On Monday, Hizballah guerrillas entered the Mount Dov area of the Golan Heights, presumably to strike back after one of their own was killed in Syria last week by an apparent Israeli airstrike. The IDF opened fire without hitting the operatives, and they retreated into Lebanon. But Israel’s northern border remains on high alert, and Hassan Nasrallah, the leader of the Iran-backed terrorist group, is still threatening retaliation. Eyal Zisser believes it likely that he will try to make good on these threats:
Nasrallah . . . fears Israel will interpret his moves as weakness, [and thus] feels obligated to retaliate, and is willing risk a head-on clash. He hopes, of course, that he’ll be able to control the flames and [that] the attack ends with minimum casualties on the Israeli side—which would allow Israel to absorb the event and temper its own counter-response, as it has done in the past.
For this reason alone Israel should not play into Nasrallah’s hands. . . . In recent years [Jerusalem] has allowed Nasrallah to revert to his old habits and carry out attacks against Israeli forces. Initially this occurred in the Mount Dov area, and last September included an anti-tank missile attack from Lebanese soil into Israel.

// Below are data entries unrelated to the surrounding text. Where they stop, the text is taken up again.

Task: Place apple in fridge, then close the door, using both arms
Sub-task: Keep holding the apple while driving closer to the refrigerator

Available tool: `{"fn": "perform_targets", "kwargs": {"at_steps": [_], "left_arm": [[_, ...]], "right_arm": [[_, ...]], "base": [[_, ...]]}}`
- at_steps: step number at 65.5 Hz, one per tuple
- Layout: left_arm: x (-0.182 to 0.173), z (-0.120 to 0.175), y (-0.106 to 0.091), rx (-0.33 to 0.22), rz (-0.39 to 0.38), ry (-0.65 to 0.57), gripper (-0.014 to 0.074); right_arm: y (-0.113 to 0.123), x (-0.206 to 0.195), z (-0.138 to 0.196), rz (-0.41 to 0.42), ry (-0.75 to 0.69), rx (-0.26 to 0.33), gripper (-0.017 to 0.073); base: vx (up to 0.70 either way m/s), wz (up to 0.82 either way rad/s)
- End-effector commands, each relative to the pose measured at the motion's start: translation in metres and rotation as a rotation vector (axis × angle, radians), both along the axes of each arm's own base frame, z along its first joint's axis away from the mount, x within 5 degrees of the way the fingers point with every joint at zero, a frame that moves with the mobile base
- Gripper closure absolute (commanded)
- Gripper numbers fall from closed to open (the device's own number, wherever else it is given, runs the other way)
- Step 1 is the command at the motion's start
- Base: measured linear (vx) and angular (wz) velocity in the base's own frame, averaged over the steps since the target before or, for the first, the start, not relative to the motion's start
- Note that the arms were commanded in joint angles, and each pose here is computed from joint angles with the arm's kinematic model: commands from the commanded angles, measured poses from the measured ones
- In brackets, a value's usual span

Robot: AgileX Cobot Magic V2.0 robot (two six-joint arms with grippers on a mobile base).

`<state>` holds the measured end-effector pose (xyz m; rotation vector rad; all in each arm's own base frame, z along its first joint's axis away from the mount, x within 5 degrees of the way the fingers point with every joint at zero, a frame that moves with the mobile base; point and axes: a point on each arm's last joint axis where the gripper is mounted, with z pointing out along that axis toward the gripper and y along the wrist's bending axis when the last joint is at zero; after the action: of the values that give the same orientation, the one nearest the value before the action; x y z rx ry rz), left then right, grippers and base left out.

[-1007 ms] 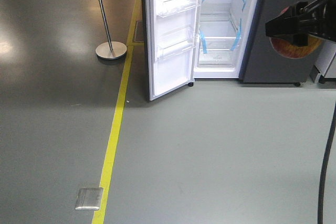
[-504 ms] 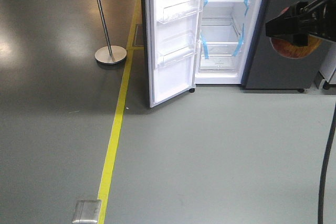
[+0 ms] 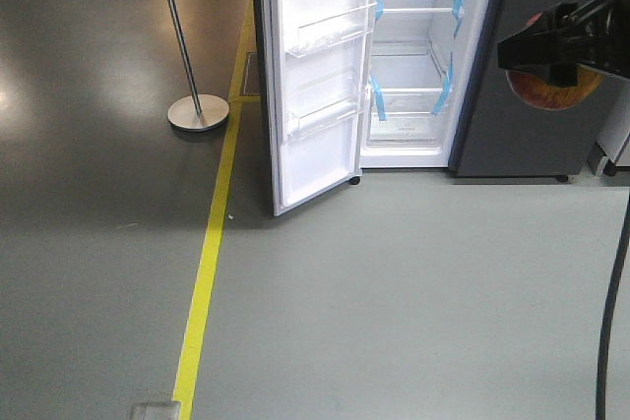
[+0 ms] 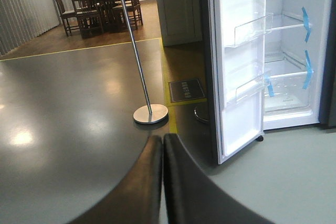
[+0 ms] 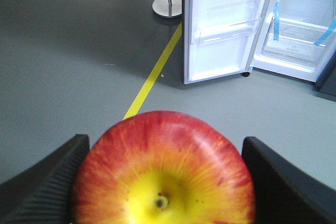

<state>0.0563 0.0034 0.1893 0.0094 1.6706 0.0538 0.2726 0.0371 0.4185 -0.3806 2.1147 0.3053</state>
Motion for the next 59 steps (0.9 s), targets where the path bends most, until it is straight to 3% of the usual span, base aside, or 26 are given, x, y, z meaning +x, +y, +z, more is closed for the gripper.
{"fn": "perform_targets", "kwargs": {"at_steps": [1, 59], "left_arm": [[-0.0002, 0.0027, -0.0017, 0.0, -0.018, -0.073, 0.0601], [-0.0002, 0.0027, -0.0017, 0.0, -0.018, -0.073, 0.0601]], "right_arm": [[-0.0004, -0.0064, 0.022, -0.022, -0.114, 0.031, 0.0426], [-0.0004, -0.0064, 0.022, -0.023, -0.113, 0.032, 0.0426]], "base": [[0.11, -0.03], [0.09, -0.02]]}}
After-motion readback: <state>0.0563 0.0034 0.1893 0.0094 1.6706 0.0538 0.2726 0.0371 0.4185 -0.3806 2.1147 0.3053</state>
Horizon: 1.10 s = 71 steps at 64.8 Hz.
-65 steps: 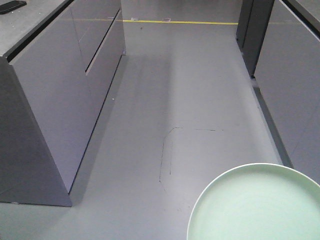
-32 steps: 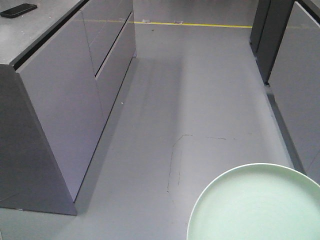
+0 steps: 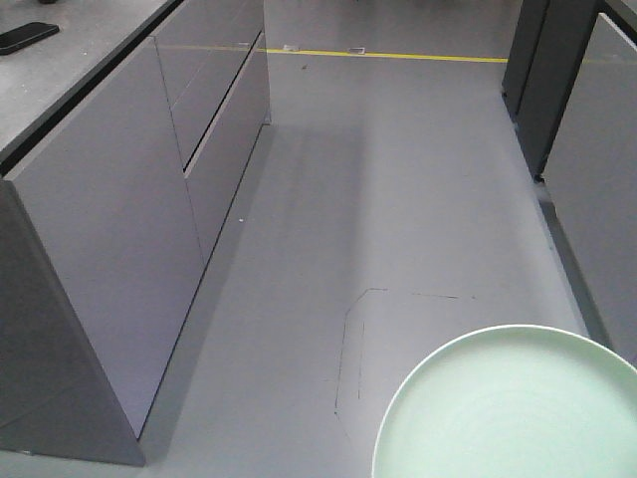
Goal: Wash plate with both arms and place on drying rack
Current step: 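Drive the base away from the counter holding the plate in the right gripper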
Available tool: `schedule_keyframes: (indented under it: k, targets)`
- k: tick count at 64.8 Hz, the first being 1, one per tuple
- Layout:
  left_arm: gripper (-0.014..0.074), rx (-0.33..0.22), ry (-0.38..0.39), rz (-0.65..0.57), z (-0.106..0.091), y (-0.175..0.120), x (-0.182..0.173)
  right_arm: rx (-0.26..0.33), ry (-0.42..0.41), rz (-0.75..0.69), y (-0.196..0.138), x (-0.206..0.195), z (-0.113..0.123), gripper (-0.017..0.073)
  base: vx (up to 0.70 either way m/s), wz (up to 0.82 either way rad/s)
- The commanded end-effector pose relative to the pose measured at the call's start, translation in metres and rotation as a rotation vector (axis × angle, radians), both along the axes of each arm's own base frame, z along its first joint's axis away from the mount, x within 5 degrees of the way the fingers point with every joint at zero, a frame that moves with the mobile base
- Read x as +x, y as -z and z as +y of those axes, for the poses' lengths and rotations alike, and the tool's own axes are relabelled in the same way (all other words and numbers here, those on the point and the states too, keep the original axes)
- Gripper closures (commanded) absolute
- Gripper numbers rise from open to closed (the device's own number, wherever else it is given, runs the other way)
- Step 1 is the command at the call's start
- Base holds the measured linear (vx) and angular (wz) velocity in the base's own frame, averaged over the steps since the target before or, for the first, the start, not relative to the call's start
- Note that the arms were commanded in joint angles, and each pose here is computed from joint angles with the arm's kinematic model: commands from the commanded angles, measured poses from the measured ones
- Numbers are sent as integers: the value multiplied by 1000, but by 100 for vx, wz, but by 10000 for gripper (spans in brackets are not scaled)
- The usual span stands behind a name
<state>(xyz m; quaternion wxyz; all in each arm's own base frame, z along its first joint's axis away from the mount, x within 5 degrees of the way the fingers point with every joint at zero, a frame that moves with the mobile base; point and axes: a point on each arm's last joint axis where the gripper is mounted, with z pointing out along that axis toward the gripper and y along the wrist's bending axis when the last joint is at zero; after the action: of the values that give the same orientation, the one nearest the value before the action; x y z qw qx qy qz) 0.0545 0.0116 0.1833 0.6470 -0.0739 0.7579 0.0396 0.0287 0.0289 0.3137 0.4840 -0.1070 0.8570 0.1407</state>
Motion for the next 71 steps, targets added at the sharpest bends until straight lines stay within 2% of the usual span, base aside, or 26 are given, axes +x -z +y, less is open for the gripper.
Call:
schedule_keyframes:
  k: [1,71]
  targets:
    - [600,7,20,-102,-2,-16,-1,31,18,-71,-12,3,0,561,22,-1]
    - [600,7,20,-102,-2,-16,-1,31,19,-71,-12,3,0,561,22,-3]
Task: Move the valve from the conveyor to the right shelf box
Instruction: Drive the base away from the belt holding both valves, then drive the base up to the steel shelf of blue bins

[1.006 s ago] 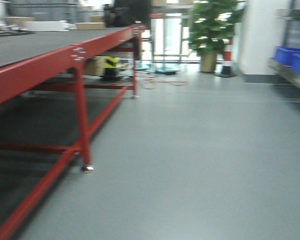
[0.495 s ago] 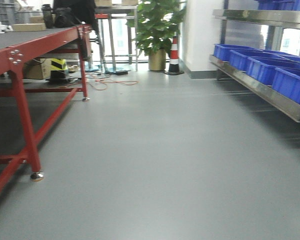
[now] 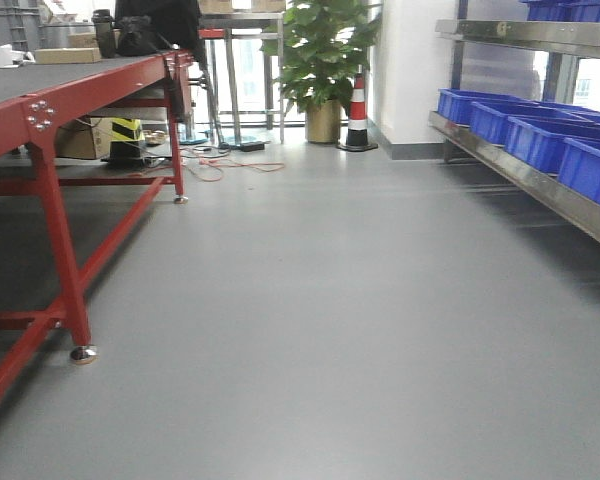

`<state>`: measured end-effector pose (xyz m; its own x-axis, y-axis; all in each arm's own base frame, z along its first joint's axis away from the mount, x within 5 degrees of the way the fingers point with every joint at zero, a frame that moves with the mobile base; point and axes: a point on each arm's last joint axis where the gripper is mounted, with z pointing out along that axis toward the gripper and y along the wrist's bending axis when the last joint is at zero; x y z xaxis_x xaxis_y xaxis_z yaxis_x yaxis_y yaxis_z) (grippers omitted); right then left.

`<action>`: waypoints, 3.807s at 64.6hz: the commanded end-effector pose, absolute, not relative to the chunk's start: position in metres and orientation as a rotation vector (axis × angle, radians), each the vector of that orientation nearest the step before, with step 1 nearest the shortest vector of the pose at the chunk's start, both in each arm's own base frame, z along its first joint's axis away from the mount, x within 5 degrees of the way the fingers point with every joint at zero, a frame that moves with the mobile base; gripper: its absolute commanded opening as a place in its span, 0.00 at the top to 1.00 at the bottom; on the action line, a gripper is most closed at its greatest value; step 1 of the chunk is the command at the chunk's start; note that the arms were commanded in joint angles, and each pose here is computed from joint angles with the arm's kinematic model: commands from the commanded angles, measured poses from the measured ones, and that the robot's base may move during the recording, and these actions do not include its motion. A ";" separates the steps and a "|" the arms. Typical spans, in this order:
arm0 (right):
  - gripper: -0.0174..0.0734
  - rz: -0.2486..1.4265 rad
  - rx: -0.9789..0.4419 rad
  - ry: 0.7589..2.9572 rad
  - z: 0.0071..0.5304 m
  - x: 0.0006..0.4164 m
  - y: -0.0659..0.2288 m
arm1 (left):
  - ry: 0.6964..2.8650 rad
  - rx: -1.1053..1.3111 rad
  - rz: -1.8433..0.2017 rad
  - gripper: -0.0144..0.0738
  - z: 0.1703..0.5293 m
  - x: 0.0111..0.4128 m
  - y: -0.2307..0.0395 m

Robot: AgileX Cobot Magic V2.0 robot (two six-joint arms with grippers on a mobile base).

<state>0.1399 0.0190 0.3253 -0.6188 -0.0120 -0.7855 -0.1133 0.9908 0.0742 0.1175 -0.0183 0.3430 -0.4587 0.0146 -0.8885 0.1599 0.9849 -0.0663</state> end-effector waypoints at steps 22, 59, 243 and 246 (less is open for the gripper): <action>0.99 0.133 -0.088 2.155 0.334 0.141 0.018 | 1.981 0.113 -0.180 0.96 0.350 0.118 -0.019; 0.99 0.133 -0.088 2.155 0.334 0.141 0.018 | 1.981 0.113 -0.180 0.96 0.350 0.118 -0.019; 0.99 0.133 -0.088 2.155 0.334 0.141 0.018 | 1.981 0.113 -0.180 0.96 0.350 0.118 -0.019; 0.99 0.133 -0.088 2.155 0.334 0.141 0.018 | 1.981 0.113 -0.180 0.96 0.350 0.118 -0.019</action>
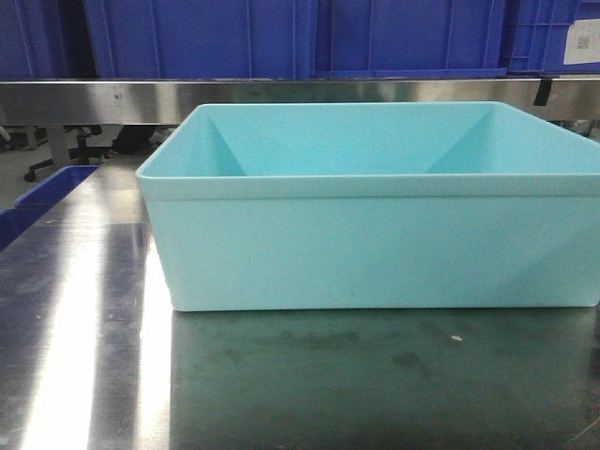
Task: Pick red cube and place on left shelf
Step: 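Move the right gripper over the teal bin toward the red cube, then lower the right gripper into the teal bin and close on the red cube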
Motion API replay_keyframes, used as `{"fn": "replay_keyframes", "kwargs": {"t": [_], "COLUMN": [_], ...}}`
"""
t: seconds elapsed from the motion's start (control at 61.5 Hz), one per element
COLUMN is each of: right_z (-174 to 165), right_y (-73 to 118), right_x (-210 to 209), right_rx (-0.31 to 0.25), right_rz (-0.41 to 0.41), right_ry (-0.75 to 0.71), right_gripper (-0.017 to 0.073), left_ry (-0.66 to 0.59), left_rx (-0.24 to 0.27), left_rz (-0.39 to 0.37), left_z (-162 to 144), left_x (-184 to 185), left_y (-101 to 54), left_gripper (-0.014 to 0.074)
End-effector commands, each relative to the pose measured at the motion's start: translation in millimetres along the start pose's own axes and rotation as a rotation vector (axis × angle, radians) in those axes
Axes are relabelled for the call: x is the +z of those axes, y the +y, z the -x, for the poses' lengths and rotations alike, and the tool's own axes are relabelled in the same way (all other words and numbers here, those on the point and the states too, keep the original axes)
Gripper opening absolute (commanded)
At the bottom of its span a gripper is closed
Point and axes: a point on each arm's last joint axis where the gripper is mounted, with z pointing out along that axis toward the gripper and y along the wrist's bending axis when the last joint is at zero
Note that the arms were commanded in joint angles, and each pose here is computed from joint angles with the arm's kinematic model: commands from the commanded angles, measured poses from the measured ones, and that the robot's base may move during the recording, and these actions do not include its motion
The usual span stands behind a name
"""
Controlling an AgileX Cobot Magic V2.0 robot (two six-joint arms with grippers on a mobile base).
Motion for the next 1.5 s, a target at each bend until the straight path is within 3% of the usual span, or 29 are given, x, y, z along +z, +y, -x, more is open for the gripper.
{"fn": "replay_keyframes", "kwargs": {"t": [0.0,0.276,0.52,0.699,0.862,1.024,1.236,1.48], "right_z": [15.2,29.8,90.5,144.4,185.8,219.0,219.1,165.7], "right_y": [-0.3,-0.1,7.2,12.9,26.8,55.4,98.5,129.0], "right_x": [-2.9,-5.3,-4.4,21.4,53.6,93.0,152.9,224.9], "right_rx": [-0.015,-0.014,-0.024,-0.025,-0.034,-0.089,-0.135,-0.169], "right_rz": [-0.008,-0.013,0.014,0.028,0.134,0.300,0.427,0.431], "right_ry": [-0.133,-0.228,-0.106,0.047,0.199,0.375,0.552,0.761], "right_gripper": [0.0048,0.0048,0.0048,0.0048,0.0048,0.0050,0.0076,0.0379], "left_ry": [-0.079,-0.079,-0.079,-0.079,-0.079,-0.079,-0.079,-0.079], "left_rx": [-0.005,-0.005,-0.005,-0.005,-0.005,-0.005,-0.005,-0.005], "left_rz": [-0.007,-0.007,-0.007,-0.007,-0.007,-0.007,-0.007,-0.007], "left_z": [1.0,1.0,1.0,1.0,1.0,1.0,1.0,1.0], "left_x": [-0.2,-0.2,-0.2,-0.2,-0.2,-0.2,-0.2,-0.2], "left_y": [-0.3,-0.3,-0.3,-0.3,-0.3,-0.3,-0.3,-0.3], "left_gripper": [0.0102,0.0102,0.0102,0.0102,0.0102,0.0102,0.0102,0.0102]}}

Israel should reinstitute the same ironclad rule it applies to the Syrian arena, whereby any violation of Israeli sovereignty or attack on its soldiers is a red line that will be reinforced. Thus, instead of shooting at pointless dummy targets in Lebanon, . . . Israel has to claim a real price for violations of its sovereignty—from Hizballah and from the Lebanese government that provides its protection. This is the only way to prevent Nasrallah from establishing new rules of the game, and to ensure that the quiet along the northern border remains intact. Otherwise, the next terrorist attack is only a matter of time.